[Data segment]
=== Section Start ===

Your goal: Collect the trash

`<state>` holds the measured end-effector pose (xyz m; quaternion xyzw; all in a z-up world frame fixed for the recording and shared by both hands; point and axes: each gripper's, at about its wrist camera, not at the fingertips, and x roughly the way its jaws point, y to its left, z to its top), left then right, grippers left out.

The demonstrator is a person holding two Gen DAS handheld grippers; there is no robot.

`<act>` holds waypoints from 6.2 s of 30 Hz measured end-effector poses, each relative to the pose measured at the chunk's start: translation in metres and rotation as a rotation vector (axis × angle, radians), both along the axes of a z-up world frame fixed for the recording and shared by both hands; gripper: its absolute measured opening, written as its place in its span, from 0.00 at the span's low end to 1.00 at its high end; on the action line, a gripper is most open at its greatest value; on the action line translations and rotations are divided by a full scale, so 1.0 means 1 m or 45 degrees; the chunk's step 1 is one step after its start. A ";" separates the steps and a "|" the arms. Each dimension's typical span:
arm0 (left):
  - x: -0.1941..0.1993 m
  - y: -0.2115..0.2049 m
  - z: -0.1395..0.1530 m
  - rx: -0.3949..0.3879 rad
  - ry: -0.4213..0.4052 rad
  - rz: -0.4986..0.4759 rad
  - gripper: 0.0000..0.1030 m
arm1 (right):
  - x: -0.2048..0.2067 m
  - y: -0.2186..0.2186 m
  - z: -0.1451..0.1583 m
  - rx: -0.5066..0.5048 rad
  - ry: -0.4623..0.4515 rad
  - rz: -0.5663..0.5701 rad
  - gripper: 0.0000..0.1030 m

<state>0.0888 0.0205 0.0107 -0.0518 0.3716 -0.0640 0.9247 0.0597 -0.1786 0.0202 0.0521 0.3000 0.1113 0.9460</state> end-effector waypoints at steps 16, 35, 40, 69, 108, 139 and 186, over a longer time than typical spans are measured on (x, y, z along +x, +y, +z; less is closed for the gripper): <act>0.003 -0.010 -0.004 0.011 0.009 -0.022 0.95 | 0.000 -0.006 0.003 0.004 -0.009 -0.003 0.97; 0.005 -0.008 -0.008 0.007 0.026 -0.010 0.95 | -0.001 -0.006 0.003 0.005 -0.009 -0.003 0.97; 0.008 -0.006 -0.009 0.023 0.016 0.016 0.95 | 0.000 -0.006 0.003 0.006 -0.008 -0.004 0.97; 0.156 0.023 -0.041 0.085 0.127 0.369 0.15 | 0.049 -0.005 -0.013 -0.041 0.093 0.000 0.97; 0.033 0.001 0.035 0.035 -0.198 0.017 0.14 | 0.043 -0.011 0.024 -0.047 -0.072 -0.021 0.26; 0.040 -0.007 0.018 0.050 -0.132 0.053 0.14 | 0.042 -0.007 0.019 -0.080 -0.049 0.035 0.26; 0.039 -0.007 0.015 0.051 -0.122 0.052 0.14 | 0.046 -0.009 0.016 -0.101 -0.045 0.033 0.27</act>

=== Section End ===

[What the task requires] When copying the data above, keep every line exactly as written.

[Response]
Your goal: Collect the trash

`<state>` holds the measured end-effector pose (xyz m; quaternion xyzw; all in a z-up world frame fixed for the recording and shared by both hands; point and axes: each gripper's, at about its wrist camera, not at the fingertips, and x roughly the way its jaws point, y to its left, z to its top), left then right, grippers left out.

The demonstrator is a person holding two Gen DAS handheld grippers; there is no robot.

`<act>` holds waypoints from 6.2 s of 30 Hz measured end-effector poses, each relative to the pose measured at the chunk's start: translation in metres and rotation as a rotation vector (axis × angle, radians), both along the axes of a z-up world frame fixed for the recording and shared by both hands; gripper: its absolute measured opening, written as its place in its span, from 0.00 at the span's low end to 1.00 at its high end; on the action line, a gripper is most open at its greatest value; on the action line translations and rotations are divided by a full scale, so 1.0 means 1 m or 45 degrees; the chunk's step 1 is one step after its start. A ";" separates the steps and a "|" the arms. Each dimension's typical span:
arm0 (left):
  - x: -0.1941..0.1993 m
  - y: -0.2115..0.2049 m
  - z: -0.1395..0.1530 m
  - rx: -0.3949..0.3879 rad
  - ry: -0.4213..0.4052 rad
  - rz: -0.4986..0.4759 rad
  - gripper: 0.0000..0.1030 m
arm1 (right):
  - x: -0.2048..0.2067 m
  - y: -0.2186..0.2186 m
  - z: -0.1451..0.1583 m
  - rx: -0.5066..0.5048 rad
  - ry: -0.4623..0.4515 rad
  - rz: -0.5663..0.5701 rad
  - gripper: 0.0000..0.1030 m

<state>0.0888 0.0205 0.0107 -0.0518 0.3716 -0.0640 0.9247 0.0597 -0.1786 0.0202 0.0521 0.3000 0.1113 0.9460</state> end-effector waypoints at steps 16, 35, 40, 69, 108, 139 and 186, over a longer time than typical spans are measured on (x, y, z along +x, +y, +z; less is closed for the gripper): <act>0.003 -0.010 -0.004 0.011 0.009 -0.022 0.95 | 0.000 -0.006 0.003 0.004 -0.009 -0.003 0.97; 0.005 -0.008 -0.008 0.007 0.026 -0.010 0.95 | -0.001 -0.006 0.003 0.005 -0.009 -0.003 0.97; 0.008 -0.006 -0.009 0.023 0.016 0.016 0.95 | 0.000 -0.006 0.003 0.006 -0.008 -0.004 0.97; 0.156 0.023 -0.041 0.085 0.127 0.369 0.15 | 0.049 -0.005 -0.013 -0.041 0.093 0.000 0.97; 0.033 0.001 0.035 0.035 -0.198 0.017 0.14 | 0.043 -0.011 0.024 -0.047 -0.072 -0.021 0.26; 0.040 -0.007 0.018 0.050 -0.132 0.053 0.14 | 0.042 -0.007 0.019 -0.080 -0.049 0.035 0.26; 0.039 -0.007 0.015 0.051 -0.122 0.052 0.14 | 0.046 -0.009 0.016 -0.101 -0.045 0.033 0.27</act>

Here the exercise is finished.